> WHAT TO WORK ON
Sort through the material below and copy each line with "poses".

> DATA FOR THIS TASK
%%
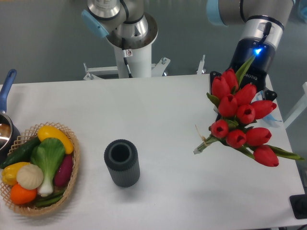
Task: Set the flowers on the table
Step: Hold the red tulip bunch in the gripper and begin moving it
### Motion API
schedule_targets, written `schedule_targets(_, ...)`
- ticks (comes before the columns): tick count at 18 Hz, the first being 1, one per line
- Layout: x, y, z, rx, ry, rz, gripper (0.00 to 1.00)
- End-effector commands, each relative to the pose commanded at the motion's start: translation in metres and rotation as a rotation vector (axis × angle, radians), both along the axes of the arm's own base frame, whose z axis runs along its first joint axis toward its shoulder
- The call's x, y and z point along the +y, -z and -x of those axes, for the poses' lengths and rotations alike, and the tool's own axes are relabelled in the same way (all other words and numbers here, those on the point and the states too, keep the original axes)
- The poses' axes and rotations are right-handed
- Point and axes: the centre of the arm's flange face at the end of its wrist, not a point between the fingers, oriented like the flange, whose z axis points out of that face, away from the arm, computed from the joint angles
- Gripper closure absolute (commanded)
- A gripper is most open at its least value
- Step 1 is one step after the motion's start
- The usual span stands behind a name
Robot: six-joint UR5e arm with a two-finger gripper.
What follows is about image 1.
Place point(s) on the dark grey ribbed vase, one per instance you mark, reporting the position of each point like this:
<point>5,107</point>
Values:
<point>122,161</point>

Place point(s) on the black device at edge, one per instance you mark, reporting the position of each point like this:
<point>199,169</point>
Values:
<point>299,206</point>

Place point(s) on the cream white garlic bulb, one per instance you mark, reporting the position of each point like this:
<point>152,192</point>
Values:
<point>30,177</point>

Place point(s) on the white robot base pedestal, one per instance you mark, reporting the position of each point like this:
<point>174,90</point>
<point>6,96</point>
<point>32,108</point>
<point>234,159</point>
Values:
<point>130,63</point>

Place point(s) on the red tulip bouquet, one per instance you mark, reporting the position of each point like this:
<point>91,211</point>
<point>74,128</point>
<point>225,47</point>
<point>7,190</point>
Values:
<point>237,112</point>

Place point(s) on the purple sweet potato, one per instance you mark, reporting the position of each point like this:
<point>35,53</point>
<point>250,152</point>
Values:
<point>64,172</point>

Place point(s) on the woven wicker basket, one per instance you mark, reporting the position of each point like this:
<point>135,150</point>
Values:
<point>30,210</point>

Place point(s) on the dark green cucumber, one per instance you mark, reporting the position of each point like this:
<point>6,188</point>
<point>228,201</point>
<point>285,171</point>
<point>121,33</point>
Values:
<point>22,153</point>

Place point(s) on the yellow bell pepper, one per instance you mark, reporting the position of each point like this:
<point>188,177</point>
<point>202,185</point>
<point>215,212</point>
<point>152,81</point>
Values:
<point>9,173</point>

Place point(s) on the green bok choy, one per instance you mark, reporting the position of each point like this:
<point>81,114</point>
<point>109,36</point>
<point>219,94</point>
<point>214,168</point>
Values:
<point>48,156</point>

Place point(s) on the green bean pods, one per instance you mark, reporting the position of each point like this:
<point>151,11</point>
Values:
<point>49,200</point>

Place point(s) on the yellow squash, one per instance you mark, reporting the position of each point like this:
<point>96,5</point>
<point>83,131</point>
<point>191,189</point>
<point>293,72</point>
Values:
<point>47,131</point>

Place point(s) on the blue handled saucepan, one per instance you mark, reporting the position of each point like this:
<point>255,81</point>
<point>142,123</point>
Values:
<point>8,131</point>

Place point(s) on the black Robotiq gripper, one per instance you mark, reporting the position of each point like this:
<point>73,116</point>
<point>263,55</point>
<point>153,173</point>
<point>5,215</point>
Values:
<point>256,73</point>

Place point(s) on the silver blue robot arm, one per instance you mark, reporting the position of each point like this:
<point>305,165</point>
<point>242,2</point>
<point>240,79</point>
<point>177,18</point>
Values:
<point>131,32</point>

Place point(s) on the white metal frame right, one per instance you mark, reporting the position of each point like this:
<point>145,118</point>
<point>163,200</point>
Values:
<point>297,109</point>

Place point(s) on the orange fruit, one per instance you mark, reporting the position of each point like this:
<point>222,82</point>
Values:
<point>20,195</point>

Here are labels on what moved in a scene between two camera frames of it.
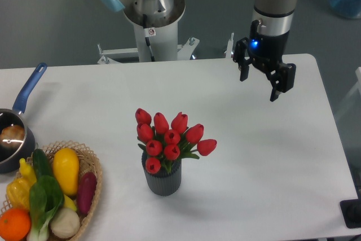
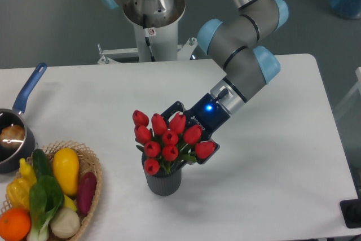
%%
> EXPECTED OUTPUT
- The call's x, y and z point along the +y, -z and -x of those axes, for the poses' lengths and rotations alike, and the tool's own axes are relabelled in the same way (all other words and numbers here, those on the point and the states too, keep the original axes)
- The poses' axes and rotations are right-handed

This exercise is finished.